LGBT rights in the European Union are protected under the European Union's (EU) treaties and law. Same-sex sexual activity is legal in all EU member states and discrimination in employment has been banned since 2000. However, EU states have different laws when it comes to any greater protection, same-sex civil union, same-sex marriage, adoption by same-sex couples.

Treaty protections
The Treaty on European Union, in its last version as updated by the Treaty of Lisbon in 2007 and in force as of 2009, makes the Charter of Fundamental Rights of the European Union legally binding for the member state of the European Union and the European Union itself.
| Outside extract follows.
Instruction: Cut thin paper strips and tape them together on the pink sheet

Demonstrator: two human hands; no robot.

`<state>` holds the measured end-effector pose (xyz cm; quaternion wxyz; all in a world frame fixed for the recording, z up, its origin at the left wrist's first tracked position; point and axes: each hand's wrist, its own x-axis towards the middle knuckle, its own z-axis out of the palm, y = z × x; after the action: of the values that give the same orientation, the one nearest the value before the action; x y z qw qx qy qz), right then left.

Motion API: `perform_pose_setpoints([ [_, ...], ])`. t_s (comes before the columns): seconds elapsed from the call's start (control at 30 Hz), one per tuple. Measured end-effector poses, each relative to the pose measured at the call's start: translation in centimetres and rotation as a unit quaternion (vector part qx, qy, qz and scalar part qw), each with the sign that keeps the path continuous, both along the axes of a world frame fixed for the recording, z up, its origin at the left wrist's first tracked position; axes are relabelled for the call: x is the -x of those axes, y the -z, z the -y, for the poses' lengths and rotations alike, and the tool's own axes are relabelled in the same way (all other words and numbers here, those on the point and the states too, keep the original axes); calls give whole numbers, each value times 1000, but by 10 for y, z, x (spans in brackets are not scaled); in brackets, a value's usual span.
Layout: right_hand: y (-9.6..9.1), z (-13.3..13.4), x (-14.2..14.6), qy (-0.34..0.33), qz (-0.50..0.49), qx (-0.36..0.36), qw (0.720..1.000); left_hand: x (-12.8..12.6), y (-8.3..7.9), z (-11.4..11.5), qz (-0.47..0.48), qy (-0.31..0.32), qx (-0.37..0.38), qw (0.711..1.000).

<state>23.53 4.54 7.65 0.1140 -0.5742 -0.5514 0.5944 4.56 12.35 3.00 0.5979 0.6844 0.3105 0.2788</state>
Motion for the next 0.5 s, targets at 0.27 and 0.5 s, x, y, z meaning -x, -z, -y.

In turn, Article 21 of the Charter of Fundamental Rights of the European Union includes an anti-discrimination provision that states that "any discrimination based on any ground such as [...] sexual orientation shall be prohibited."

Furthermore, the Treaty on the Functioning of the European Union provides in Articles 10 that the European Union has a positive duty to combat discrimination (among other things) on the grounds of sexual orientation and provides in Article 19 ways for the Council and the European Parliament to actively propose pass legislation to do so. These provisions were enacted by the Treaty of Amsterdam in 1999.

Legislative protection

Discrimination in employment 
Following the inclusion in the Treaties of the above-mentioned provisions, Directive 2000/78/EC "Directive establishing a general framework for equal treatment in employment and occupation" was enacted in 2000. This framework directive compels all EU states to adopt anti-discrimination legislation in employment. That legislation has to include provisions to protect people from discrimination on the basis of sexual orientation.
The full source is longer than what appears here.